What you return must be every line below that includes the word "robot".
[[ Source material open ]]
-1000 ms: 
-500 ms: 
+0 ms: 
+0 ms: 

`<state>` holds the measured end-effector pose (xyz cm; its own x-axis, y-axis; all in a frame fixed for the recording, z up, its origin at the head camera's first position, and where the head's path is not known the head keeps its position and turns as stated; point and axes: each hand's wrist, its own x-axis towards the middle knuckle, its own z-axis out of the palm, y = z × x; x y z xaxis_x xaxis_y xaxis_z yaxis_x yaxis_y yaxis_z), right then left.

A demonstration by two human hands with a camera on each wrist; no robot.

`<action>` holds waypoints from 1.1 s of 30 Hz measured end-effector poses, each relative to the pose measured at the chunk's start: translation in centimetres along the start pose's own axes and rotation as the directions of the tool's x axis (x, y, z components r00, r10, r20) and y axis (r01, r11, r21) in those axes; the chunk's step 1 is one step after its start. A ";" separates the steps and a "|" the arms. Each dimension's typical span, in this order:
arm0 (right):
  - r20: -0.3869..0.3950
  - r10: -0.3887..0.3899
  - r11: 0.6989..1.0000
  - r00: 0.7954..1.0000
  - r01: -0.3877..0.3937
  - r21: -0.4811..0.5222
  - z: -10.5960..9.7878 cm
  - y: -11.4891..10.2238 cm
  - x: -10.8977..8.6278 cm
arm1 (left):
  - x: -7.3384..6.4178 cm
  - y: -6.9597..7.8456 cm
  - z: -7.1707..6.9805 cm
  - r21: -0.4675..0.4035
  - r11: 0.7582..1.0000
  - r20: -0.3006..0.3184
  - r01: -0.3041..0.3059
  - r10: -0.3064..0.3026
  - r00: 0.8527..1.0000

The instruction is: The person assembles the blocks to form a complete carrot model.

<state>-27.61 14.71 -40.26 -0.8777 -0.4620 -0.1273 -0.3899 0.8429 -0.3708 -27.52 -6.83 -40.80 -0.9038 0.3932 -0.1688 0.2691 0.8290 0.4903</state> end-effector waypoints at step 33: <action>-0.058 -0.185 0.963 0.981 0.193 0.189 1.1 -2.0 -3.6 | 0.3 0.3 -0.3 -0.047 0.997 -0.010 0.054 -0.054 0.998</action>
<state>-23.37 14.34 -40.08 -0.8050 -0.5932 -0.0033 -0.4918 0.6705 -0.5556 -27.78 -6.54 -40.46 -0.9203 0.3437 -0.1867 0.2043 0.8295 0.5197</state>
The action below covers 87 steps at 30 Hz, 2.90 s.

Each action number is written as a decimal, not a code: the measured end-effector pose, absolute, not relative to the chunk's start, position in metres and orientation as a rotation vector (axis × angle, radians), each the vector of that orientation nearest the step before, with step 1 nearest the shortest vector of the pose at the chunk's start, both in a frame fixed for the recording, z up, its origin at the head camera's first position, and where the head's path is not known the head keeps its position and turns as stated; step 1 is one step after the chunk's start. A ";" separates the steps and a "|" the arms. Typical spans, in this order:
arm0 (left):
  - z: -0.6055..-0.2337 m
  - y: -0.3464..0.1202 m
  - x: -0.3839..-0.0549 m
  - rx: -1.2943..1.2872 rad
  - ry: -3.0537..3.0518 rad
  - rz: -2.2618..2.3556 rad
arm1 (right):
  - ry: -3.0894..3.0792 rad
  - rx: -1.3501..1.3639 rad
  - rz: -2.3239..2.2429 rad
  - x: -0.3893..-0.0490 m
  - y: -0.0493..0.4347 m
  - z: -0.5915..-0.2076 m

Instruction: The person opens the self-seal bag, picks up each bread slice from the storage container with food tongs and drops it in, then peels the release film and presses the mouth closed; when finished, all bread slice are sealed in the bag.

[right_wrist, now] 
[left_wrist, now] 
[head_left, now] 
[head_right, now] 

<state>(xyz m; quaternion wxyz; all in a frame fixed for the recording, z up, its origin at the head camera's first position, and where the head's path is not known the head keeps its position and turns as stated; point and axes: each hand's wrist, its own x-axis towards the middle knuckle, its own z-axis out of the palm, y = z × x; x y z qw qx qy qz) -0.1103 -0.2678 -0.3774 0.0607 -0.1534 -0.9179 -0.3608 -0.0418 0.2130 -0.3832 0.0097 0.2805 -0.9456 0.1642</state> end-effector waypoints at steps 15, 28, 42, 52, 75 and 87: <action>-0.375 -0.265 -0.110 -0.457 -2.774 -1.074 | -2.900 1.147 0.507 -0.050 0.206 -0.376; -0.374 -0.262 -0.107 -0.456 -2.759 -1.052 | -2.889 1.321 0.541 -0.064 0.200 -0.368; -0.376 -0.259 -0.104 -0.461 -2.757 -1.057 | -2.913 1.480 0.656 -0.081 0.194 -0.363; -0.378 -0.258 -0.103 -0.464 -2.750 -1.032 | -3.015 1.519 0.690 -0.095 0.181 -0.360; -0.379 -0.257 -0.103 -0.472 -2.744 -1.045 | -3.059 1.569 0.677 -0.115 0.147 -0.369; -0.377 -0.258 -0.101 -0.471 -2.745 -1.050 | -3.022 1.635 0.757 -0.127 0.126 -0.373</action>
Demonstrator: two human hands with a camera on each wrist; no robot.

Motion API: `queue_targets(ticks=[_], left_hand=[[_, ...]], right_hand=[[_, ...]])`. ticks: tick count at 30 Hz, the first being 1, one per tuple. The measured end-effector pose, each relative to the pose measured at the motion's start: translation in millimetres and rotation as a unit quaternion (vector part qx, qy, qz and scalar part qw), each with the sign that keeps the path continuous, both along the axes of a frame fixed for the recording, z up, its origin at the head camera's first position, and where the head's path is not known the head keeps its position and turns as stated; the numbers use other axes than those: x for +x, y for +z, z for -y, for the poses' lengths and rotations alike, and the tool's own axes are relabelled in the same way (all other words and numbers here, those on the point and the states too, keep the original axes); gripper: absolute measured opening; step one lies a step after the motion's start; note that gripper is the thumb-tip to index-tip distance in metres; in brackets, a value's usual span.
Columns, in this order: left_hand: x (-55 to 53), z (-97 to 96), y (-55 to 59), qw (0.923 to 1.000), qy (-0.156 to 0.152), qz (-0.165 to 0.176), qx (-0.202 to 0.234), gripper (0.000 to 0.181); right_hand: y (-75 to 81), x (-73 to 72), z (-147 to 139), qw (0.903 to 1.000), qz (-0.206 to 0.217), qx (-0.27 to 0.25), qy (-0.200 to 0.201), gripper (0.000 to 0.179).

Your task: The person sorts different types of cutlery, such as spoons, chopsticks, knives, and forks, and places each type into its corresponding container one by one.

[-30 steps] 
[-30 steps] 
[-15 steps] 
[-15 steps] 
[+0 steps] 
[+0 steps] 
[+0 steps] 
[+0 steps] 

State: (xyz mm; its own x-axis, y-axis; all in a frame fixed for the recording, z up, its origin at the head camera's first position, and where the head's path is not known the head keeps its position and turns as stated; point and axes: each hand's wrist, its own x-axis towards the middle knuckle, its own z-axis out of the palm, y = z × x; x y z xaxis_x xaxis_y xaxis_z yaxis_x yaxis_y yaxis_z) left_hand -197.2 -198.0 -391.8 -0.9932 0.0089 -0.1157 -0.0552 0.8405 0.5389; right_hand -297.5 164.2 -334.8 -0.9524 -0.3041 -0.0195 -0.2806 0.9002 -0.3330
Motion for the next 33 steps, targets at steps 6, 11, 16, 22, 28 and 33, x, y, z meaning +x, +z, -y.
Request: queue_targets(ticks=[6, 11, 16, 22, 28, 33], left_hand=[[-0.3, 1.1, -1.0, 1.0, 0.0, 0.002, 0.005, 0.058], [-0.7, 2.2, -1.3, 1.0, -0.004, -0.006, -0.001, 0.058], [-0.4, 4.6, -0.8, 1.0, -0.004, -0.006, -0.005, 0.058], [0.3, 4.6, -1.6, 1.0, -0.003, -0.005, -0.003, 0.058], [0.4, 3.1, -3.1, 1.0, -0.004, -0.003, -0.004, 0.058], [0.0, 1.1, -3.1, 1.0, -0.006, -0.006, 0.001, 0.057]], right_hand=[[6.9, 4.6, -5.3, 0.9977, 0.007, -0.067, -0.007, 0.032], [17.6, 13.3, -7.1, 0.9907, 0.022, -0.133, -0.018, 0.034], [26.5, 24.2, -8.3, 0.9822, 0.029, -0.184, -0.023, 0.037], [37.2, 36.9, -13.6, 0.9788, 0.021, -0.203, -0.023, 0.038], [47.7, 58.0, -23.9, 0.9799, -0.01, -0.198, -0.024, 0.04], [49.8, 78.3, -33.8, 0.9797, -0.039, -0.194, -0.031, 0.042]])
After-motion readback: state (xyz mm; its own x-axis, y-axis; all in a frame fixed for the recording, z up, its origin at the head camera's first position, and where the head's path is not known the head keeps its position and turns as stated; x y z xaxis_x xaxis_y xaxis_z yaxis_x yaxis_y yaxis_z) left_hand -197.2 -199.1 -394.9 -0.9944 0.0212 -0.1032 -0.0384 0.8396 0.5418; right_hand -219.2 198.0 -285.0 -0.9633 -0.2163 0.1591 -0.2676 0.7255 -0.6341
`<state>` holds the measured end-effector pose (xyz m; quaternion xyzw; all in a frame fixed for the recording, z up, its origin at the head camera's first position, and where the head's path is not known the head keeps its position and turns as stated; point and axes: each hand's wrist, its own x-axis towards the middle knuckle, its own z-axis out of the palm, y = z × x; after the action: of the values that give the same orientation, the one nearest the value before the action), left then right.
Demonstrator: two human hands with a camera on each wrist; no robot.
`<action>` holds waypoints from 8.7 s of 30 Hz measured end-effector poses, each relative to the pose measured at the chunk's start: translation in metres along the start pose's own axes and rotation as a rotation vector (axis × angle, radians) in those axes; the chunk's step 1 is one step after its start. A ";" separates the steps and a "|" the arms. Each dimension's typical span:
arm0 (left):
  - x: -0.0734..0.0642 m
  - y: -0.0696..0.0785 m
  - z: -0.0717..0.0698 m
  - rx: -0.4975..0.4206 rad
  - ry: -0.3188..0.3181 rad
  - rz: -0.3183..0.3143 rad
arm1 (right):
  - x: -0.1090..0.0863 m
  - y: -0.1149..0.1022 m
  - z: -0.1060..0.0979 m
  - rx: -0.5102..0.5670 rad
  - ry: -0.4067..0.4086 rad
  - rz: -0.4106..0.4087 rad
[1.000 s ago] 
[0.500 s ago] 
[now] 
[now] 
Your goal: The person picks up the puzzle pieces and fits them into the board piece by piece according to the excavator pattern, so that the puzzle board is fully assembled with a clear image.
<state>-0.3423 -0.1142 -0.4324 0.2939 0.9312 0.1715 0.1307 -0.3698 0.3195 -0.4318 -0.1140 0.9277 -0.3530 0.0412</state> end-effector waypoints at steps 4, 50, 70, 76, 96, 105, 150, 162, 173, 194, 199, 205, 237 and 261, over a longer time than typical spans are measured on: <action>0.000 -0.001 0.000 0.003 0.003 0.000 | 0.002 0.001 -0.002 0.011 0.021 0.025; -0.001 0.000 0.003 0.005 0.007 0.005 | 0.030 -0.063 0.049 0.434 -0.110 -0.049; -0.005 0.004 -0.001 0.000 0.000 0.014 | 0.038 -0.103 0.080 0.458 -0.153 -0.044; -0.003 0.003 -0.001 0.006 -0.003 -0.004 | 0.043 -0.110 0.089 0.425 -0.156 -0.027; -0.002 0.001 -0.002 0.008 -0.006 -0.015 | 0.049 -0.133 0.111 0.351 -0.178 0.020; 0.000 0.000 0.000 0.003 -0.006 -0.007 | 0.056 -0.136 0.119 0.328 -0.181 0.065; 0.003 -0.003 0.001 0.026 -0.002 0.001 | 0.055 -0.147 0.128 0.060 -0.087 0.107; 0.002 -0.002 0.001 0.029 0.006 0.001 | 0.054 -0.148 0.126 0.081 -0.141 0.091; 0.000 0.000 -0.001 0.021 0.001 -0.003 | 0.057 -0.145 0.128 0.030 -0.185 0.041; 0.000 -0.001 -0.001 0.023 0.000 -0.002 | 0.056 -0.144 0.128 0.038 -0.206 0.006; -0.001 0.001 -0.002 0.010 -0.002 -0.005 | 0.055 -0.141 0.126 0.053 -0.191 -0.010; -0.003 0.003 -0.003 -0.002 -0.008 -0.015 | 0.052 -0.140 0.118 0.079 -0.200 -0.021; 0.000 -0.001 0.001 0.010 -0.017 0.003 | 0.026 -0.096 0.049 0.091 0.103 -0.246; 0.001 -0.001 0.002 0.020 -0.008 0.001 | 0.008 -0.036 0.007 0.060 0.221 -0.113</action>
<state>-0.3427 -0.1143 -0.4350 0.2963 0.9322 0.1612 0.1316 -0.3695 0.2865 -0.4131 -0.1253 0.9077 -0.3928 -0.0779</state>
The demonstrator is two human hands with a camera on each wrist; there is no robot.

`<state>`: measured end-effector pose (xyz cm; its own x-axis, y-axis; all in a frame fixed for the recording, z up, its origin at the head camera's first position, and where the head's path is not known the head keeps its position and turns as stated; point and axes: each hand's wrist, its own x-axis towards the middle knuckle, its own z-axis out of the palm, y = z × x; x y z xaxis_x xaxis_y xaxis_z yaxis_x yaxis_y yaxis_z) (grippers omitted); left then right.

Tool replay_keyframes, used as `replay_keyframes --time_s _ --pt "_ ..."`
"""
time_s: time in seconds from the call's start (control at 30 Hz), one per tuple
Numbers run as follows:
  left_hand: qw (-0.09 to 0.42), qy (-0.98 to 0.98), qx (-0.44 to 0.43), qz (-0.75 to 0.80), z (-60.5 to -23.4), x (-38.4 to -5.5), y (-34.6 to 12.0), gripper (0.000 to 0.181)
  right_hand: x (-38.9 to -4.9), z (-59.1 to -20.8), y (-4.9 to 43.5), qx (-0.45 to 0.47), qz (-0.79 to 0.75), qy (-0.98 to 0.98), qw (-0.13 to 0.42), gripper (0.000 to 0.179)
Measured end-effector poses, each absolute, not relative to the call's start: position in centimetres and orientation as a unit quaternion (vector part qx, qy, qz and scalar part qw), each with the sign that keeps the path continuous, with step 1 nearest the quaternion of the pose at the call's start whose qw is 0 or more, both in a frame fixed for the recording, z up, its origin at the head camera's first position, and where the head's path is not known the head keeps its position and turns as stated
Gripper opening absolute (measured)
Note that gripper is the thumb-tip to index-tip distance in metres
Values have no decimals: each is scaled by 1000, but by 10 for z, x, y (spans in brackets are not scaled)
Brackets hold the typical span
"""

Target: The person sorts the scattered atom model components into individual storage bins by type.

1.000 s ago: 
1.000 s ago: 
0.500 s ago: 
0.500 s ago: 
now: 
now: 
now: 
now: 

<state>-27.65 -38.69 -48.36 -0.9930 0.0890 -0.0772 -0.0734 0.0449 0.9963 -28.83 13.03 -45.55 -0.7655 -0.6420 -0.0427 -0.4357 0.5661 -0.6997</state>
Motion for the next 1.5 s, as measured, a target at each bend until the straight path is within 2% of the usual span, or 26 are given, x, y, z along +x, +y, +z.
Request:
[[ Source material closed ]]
Problem solution:
A demonstration by two human hands with a camera on each wrist; no robot.
Demonstrator: two human hands with a camera on each wrist; no robot.
Demonstrator: two human hands with a camera on each wrist; no robot.
The demonstrator is two human hands with a camera on each wrist; there is no robot.

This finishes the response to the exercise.